Speaker Ryan and other premium support proponents have said that, under their approach, Medicare would remain essentially the same as it is today for 1) seniors already on Medicare and 2) those over age 55 and thus nearing their retirement. Specifically, Ryan and other proponents would split Medicare into two parts: one for people now over age 55 who would be “grandfathered” into the current Medicare program, and one for younger adults, now 55 or younger, who would get coverage under the new premium support system once they became eligible for Medicare. Those covered under the current Medicare program could switch to the new premium support system if they prefer.
Maintaining the current Medicare system for today’s seniors is smart politics. Medicare is a popular program; the majority of seniors say it works well and want the program to continue as is rather than change into a premium support system. Promising today’s seniors that they can stick with the current Medicare program could help soften the opposition among this powerful voting block. Splitting the system in this way is also practical because it provides a longer lead-time for people younger than age 55 to prepare for this change, and for the Administration to get the new system up and running.
How Would Premium Support Proposals Affect Today’s Seniors?
But would today’s seniors really be unaffected by a transition to a premium support system? In short, no. Once the system is fully implemented, younger, healthier, and lower-cost beneficiaries, those now 55 and younger, would be cut off—at least actuarially—from older, sicker, and more expensive beneficiaries, those now 55 and older. Medicare costs per person in the current system, which would cover the older group of beneficiaries, would rise more rapidly than they do now (see Figure 1). Since Medicare premiums and cost-sharing requirements are tied to average Medicare spending per person, the increased rate of cost growth in the current system would result in higher premiums, deductibles, and cost-sharing for those covered by it: today’s seniors and near-seniors.
The cost increases would affect grandfathered seniors in both traditional Medicare and Medicare Advantage plans. The increases could also lead to premium increases for private insurance that supplements traditional Medicare, such as Medigap, and Medicare prescription drug plans. Premium increases, if relatively steep, could also result in private insurers exiting Medicare markets if their plans were no longer profitable, and such exits could disrupt coverage for older enrollees.

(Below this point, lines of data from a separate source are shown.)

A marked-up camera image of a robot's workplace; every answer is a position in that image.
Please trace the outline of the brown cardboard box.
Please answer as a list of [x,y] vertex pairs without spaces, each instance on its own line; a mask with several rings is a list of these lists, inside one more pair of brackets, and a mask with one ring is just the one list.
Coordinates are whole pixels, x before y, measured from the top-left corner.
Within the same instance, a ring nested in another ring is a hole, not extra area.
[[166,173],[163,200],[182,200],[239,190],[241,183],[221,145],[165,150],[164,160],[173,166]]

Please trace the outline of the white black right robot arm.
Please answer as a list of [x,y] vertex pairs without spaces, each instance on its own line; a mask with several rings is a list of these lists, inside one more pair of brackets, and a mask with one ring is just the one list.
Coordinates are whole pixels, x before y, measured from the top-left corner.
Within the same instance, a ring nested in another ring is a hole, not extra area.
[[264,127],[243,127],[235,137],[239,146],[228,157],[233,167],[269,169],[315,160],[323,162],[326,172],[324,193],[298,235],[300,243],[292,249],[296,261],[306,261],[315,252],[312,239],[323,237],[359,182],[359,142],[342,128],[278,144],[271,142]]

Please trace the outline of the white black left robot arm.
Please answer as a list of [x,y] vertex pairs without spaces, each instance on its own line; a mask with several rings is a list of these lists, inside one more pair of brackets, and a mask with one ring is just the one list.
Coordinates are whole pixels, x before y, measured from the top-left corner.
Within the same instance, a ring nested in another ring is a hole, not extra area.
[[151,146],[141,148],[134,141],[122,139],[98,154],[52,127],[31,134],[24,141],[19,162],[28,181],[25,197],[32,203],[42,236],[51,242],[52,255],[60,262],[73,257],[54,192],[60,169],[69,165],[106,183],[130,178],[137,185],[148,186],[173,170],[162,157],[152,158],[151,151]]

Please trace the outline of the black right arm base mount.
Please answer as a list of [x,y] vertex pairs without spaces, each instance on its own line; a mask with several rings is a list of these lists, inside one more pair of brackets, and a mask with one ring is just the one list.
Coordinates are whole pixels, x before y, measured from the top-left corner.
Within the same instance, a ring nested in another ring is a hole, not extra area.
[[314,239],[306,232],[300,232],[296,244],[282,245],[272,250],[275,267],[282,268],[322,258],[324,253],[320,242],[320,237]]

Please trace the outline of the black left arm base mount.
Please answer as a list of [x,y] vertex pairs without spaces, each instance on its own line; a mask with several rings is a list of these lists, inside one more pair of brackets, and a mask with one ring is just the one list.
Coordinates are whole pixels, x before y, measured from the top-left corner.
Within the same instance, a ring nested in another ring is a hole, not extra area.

Safeguards For Older Seniors Are Possible But Would Undermine The Cost-Cutting Argument For Premium Support
Lawmakers could take steps to protect older, grandfathered seniors from these cost increases. They could, for example, provide additional premium or cost-sharing subsidies to older seniors who remain covered under the current program. Or they could change the way in which Medicare premiums and copayments are calculated so that they are not directly tied to the growth in Medicare spending per person. Doing so, however, would increase federal spending on Medicare, undermining the primary purpose of many premium support proposals.
Policymakers could also devise strategies to prevent instability and any disruption in coverage that would occur from market exits among insurers selling private plans to today’s seniors. Again however, this could increase federal spending.
Proponents of Medicare premium support say their approach would protect today’s seniors by allowing them to remain in the current program. However, if a new premium support system for Medicare separates younger from older seniors, it runs the risk of rapidly rising premiums and health care costs for today’s seniors, possibly culminating in a “death spiral” for the current Medicare program.
Thus far, there has been little discussion about this risk, or ways to avert it. If Congress decides to press forward on changes to Medicare, this will be one among many issues that warrant serious consideration.